Once, Aunt Sue had given me a Diet Coke that tasted even stranger than usual. After finally finishing it, I checked the expiration date—about seven months past expiration. Compared to that, the barely-expired Dew tasted as good as fresh.

And since Aunt Sue won’t be around next trip to cook, instead of going to a conventional restaurant, a short trip across the river to Sauget, Ill., may be in order. Sauget is home to the Gateway Grizzlies of the Frontier League. Unlike the nearby St. Louis Cardinals, the minor-league Grizzlies concession stand items include a hamburger served on a Krispy Kreme doughnut bun. Mmmm, doughnut burgers!

And finally, I have a real need to make a return visit to a certain motel in Cloverdale, Ind. I stayed there last November and was unable to close one side of the window drapes. I finally lifted up part of the drapes on the broken side and used the floor lamp to keep it held up against the window.
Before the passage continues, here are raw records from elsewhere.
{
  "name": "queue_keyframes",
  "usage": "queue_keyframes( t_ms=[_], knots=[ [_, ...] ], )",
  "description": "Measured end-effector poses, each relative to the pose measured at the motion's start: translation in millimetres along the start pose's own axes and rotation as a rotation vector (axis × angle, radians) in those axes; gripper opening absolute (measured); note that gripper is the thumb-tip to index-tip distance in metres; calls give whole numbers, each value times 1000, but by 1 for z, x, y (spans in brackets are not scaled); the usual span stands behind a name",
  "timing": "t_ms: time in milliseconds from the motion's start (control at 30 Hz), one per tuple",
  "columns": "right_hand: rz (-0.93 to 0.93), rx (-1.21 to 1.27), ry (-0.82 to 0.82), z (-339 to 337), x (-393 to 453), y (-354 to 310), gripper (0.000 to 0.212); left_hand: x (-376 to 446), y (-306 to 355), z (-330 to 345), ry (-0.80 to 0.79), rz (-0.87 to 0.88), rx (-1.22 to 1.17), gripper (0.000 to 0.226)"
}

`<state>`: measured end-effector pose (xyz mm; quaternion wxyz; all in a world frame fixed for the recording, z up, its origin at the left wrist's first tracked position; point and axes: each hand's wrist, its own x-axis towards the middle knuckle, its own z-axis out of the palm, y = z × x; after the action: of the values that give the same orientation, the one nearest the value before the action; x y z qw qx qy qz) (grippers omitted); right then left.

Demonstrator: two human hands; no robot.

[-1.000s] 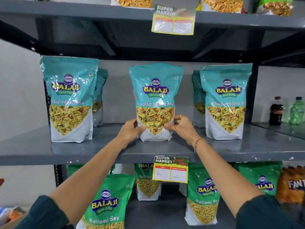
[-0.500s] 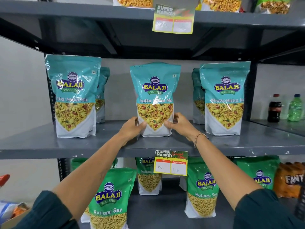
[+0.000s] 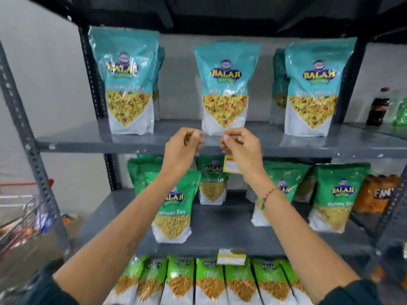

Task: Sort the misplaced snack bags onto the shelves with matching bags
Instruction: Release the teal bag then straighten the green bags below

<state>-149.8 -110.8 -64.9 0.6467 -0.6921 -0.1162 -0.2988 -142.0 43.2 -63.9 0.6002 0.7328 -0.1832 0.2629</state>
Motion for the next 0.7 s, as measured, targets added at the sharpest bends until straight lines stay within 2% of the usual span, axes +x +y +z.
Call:
queue_keyframes(
  t_ms=[133, 300, 400, 500, 633, 700],
  knots=[
    [109, 0, -82, 19, -59, 44, 9, -52, -44, -11, 35, -127, -1, 8],
    [352, -115, -193, 26, -111, 122, 13, -100, -115, -21, -33, -401, 127, 14],
    [481, -191, -176, 25, -121, 164, 10, -114, -153, -27, -51, -547, 248, 29],
    [586, -269, -238, 31, -122, 198, 9, -117, -189, -33, 20, -676, 364, 50],
    [563, -407, -332, 49, -116, 229, 29, -106, -235, -46, 27, -887, 553, 78],
    [527, -453, -393, 60, -109, 239, 44, -96, -251, -53, -29, -881, 526, 84]
  ],
)
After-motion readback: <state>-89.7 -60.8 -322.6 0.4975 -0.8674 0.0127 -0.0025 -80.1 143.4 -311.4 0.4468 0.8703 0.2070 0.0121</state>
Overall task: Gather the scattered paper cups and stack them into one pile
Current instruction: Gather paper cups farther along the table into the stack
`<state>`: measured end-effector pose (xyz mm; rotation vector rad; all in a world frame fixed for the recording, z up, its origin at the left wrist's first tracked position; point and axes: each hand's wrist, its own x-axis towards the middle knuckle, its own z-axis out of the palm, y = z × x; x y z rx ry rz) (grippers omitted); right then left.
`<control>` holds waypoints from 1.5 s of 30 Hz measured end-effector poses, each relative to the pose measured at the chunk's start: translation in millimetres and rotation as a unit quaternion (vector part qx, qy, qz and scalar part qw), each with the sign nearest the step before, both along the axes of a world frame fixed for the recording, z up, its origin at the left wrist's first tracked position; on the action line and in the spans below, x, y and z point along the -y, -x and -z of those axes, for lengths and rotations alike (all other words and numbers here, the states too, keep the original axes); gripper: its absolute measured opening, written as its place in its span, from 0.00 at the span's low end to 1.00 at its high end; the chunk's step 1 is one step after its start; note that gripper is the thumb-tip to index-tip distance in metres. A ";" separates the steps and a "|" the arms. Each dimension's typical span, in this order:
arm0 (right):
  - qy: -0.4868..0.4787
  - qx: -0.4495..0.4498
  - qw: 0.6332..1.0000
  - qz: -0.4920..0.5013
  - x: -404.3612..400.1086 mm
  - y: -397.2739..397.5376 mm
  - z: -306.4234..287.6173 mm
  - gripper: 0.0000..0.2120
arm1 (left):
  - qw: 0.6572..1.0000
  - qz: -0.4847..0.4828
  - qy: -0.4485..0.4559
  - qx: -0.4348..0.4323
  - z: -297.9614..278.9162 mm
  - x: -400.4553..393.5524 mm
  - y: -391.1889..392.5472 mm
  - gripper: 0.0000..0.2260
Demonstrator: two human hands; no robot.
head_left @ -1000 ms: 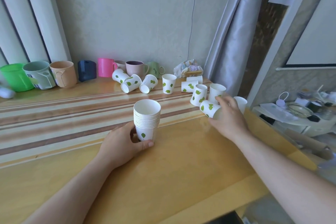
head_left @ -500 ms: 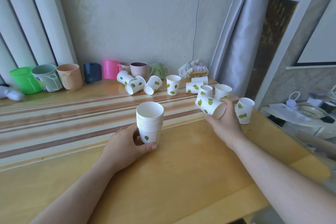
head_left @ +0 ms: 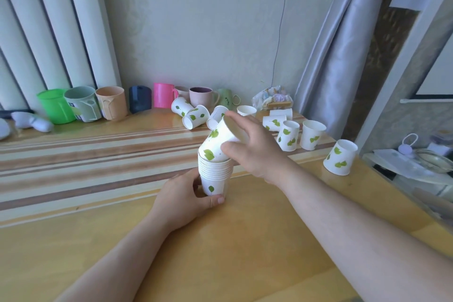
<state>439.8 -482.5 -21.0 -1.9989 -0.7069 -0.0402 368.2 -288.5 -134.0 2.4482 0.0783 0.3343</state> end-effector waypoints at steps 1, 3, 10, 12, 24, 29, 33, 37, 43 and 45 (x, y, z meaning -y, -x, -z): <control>0.021 0.016 1.000 0.006 -3.6 -0.4 -1.7 0.41 | 1.000 -0.001 0.004 -0.001 -0.2 -0.2 0.1 0.26; 0.059 0.043 0.997 0.013 -8.9 -1.4 -3.5 0.41 | 1.000 -0.001 0.007 -0.003 -0.2 -0.2 0.6 0.26; 0.156 0.102 0.982 0.009 -19.8 0.5 9.7 0.44 | 0.999 -0.034 0.031 0.016 0.9 -1.0 2.8 0.22; 0.144 0.100 0.984 0.009 -20.8 0.0 15.0 0.43 | 0.998 -0.051 0.037 0.022 1.3 -2.2 2.1 0.21; 0.092 0.088 0.981 0.147 73.7 -54.5 36.7 0.28 | 0.997 -0.066 0.018 0.023 -1.1 -3.5 1.4 0.18; 0.227 0.076 0.895 0.376 171.3 -121.8 26.5 0.25 | 0.998 -0.065 -0.001 0.017 -3.4 -3.2 1.1 0.19; 0.407 -0.024 0.865 0.292 227.5 -133.6 49.5 0.39 | 0.998 -0.063 -0.001 0.012 -4.4 -2.3 1.0 0.19; 0.315 -0.017 0.908 0.274 245.1 -131.4 67.5 0.37 | 0.998 -0.068 -0.009 0.008 -6.7 -1.1 1.3 0.18; 0.111 0.022 0.921 0.373 238.1 -107.2 78.7 0.24 | 0.998 -0.066 0.000 -0.004 -6.9 0.2 2.8 0.19; 0.100 0.011 0.925 0.366 225.6 -97.5 83.1 0.26 | 0.998 -0.068 0.002 -0.003 -6.7 0.0 3.2 0.19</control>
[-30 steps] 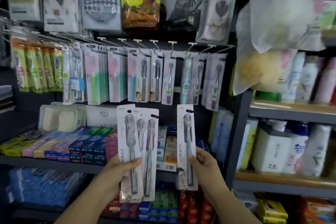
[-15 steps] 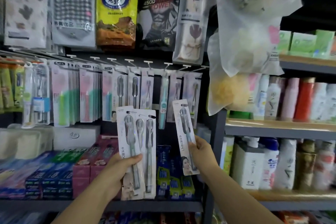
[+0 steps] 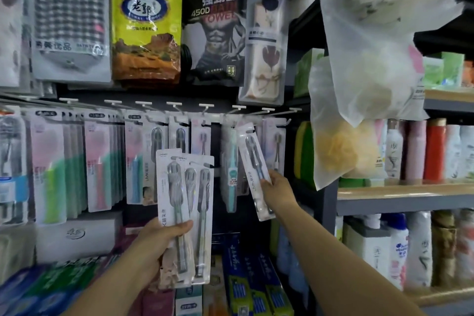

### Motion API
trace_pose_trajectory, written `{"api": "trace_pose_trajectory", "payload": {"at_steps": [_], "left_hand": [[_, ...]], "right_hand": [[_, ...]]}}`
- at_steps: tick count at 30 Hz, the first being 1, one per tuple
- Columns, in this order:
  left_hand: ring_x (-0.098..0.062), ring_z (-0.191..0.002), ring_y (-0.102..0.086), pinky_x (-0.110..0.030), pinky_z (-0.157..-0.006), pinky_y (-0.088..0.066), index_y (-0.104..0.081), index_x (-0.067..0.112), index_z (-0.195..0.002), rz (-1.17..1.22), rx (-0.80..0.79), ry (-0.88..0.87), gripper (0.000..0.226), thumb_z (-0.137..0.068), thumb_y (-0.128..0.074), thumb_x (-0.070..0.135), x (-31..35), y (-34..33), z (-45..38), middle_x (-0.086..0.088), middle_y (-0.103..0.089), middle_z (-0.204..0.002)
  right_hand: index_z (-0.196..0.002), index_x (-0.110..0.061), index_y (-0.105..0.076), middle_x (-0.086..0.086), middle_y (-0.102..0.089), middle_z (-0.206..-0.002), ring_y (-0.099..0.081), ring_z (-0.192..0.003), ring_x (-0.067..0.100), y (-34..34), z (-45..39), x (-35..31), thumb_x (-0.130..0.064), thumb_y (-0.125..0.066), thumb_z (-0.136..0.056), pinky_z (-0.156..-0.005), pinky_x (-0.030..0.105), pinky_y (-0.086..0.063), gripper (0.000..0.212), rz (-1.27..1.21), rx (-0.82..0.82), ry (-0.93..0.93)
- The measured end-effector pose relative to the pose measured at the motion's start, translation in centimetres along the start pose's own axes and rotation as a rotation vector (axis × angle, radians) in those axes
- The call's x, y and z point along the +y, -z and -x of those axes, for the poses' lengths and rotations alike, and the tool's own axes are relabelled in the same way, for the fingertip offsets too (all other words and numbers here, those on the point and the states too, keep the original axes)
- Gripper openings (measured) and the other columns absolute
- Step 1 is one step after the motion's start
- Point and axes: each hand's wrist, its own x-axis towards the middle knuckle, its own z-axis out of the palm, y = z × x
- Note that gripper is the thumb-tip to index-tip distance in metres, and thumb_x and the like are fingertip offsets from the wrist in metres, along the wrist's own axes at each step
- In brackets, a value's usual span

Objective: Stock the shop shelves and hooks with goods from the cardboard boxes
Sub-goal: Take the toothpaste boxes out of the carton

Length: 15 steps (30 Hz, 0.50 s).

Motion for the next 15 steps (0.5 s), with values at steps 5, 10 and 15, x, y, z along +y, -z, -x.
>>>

Later that night, I kept having trouble with the television remote. It became obvious that the batteries were going dead as I kept having to get closer and closer to change channels or adjust the volume. When I was finally ready to turn the television off, the remote wouldn’t work at all. Since there was no on/off switch on the set itself, I had to unplug the television to shut it off.

The next morning, I discovered the hair dryer in the room didn’t work, either. Rather than make three complaints I only told them about the drapes, figuring the next person would complain about the television and dryer. The desk clerk said she’d alert the repairman.

Four months later, I again stopped for the night in Cloverdale and decided to stay at the same motel. Even though they must have more than 100 rooms, they assigned me to the same one I stayed at before. I was sure it was the same one even before I went in, but the fact that the drapes still didn’t work was the proof. The hair dryer was still broken, too, but at least they had fixed the remote.

Now I know what’s most important to motel customers. Or maybe the repairman is only qualified to change batteries. But I’m going to be prepared if I end up in the same room again. This time, I’m taking along a tarp and a roll of duct tape. Better safe than sorry.